# How to complete this task:
Return exactly the span of lines in the following data that opens with the line containing "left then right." and closes with the line containing "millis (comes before". Include nothing else.

# The data:

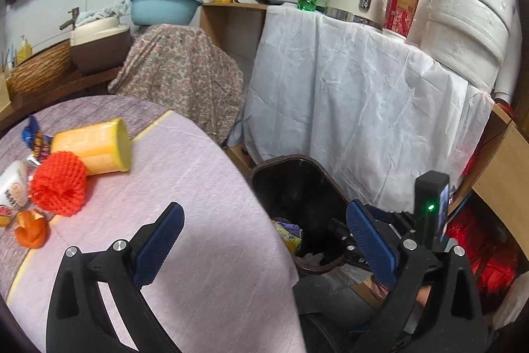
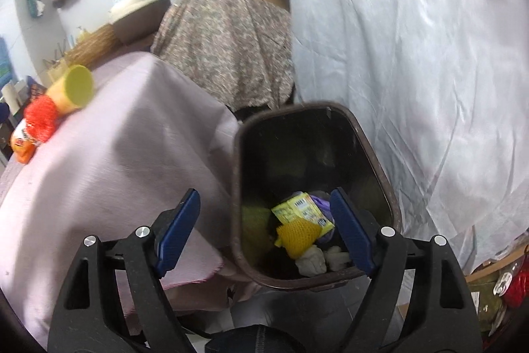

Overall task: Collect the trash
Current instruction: 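Carry tissues and foam net to the bin and release them, then grasp the orange peel with the left gripper while the right grasps the red foam net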

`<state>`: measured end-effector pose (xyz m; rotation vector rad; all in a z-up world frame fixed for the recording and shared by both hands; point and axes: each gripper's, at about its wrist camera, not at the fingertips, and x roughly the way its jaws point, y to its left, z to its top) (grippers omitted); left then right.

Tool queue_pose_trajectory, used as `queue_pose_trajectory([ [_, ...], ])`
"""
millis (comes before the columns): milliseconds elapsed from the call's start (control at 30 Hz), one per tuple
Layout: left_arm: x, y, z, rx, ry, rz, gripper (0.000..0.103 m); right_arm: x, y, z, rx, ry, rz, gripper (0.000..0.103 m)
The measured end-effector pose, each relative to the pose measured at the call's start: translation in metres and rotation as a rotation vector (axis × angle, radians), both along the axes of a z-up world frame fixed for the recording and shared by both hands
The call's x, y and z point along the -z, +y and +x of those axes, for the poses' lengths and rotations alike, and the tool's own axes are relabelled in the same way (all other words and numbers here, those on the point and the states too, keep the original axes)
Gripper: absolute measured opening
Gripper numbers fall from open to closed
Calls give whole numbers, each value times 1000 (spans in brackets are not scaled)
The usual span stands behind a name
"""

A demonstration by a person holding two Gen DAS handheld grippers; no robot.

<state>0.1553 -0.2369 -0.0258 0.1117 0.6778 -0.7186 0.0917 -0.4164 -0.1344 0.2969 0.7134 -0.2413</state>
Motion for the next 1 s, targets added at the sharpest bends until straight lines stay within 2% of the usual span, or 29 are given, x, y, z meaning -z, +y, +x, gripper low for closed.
queue_pose_trajectory([
  [200, -6, 36, -8, -50, -47, 16, 97, -35, 26, -4, -61, -68, -15, 82],
  [267, -5, 51, -10, -69, -52, 21, 97, -45, 35, -5, -82, -88, -20, 86],
  [300, -4, 58, -10, -84, -55, 27, 97, -50, 41, -5, -94, -98, -22, 89],
  [500, 1, 110, -10, -188, -80, 69, 97, -76, 74, -1, -191, -143, -26, 89],
  [767, 8, 198, -6, -350, -70, 72, 97, -96, 124, 19, -346, -162, 2, 89],
  [1000, 17, 244, 10, -449, -31, 83, 96, -102, 172, 46, -481, -140, 8, 89],
])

# Solved exercise:
`<state>`: measured end-effector pose (xyz m; rotation vector rad; all in a z-up world frame fixed for the recording and shared by both hands; point and axes: each gripper's, at about its wrist camera, not at the fingertips, and x roughly the way its jaws point, y to its left, z to its top) (grippers omitted); left then right.

Tool queue_pose_trajectory, used as `queue_pose_trajectory([ [_, ...], ])`
"""
millis (comes before the columns): milliseconds elapsed from the call's start (control at 30 Hz), one per tuple

The work on the exercise is done.